Una reflexión desde la psicología (y mi experiencia personal)
El otro día conocí a un militar. No fue una cita, ni una conversación larga. Tampoco me contó nada extraordinario. Pero algo en mí se quedó enganchado a esa interacción.
Y sin embargo, si soy honesta, he tenido conversaciones mucho más profundas y reales con otras personas en las últimas semanas. Personas que me han hablado de sus heridas, de sus miedos, de sus ganas de construir algo más allá de la fachada. Y no me sentí igual.
Me pasé horas preguntándome por qué ese chico, con el que apenas hablé, me había provocado esa especie de «chispa emocional», mientras con otros —más disponibles, más transparentes— no me ocurrió nada.
Y entonces me di cuenta: él, sin decir mucho, me dejó entrever algo de su mundo interior.
Una frase suya bastó. No fue larga, ni intensa. Pero fue real.
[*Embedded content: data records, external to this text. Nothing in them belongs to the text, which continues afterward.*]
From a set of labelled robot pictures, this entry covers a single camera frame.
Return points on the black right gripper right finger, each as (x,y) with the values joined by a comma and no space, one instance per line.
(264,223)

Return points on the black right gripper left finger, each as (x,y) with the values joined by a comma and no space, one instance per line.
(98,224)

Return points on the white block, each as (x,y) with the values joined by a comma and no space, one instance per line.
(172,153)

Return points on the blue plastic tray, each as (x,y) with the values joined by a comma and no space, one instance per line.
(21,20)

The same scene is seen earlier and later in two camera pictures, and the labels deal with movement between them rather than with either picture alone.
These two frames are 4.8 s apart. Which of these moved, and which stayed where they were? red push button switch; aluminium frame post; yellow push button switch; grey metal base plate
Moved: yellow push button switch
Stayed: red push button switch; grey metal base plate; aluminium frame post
Y ahí empezó mi reflexión:
¿Por qué nos sentimos más atraídos hacia quien se deja ver un poco emocionalmente?
La apertura emocional como disparador del vínculo
Desde la psicología social y la neurociencia afectiva, hay varios motivos que explican esto:
- La reciprocidad emocional: Cuando alguien se abre con nosotros —aunque sea mínimamente— se activa en nuestro cerebro una necesidad de corresponder. Esa exposición genera intimidad, y la intimidad (real o potencial) nos hace sentir especiales.
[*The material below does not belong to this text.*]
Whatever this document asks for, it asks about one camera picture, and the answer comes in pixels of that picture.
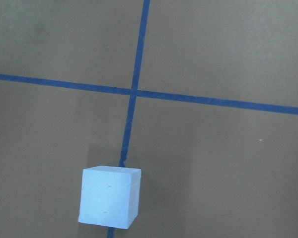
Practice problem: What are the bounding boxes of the light blue foam block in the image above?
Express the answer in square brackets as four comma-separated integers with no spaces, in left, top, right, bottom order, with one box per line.
[78,166,142,229]
- El sesgo de exclusividad: Si sentimos que alguien nos muestra una parte que no enseña a todo el mundo, lo interpretamos como un signo de confianza. Y eso, en automático, se transforma en atracción.
No es tanto lo que nos dicen, sino el hecho de que nos lo digan a nosotros. - El poder del misterio emocional: Curiosamente, cuando una persona se muestra emocional, pero no del todo accesible, nos genera una especie de curiosidad afectiva. Es como si viésemos una grieta por la que entra luz, pero no toda. Y eso nos engancha.
¿Y por qué no sentimos lo mismo con quien se abre de verdad?
Lo pensé bastante. Porque en los últimos días hablé con personas que sí se mostraron sinceras desde el minuto uno. Me contaron sus cosas sin filtros, con intención real de conectar. Y sin embargo, no sentí esa chispa.
No fue por falta de emoción, ni por falta de interés por su parte. Fue algo más sutil. Más interno.
Y creo que tiene que ver con esto:
a veces confundimos conexión emocional con intensidad momentánea.
La apertura real necesita tiempo, calma, y muchas veces no provoca el mismo impacto inmediato que una frase bien lanzada en el momento justo.
Y claro, también influye algo muy simple: no todo el mundo que se abre es para nosotras.
Me sentí atraída por ese chico.
Por cómo, en un momento concreto, dejó ver algo que parecía auténtico.
Y sí, me removió. Pero fue solo eso.
Después vinieron otras cosas: su forma de hablar, nuestras diferencias, lo poco que teníamos en común. Y el interés se fue cayendo solo.
Y, aunque no fue nada profundo, me sirvió para pensar en cómo funcionamos.
En cómo una pequeña muestra de emoción puede activar algo dentro, incluso cuando, en el fondo, sabemos que ahí no es.
Como muchas cosas que me pasan, me sirvió para hablar. Y con eso ya me basta.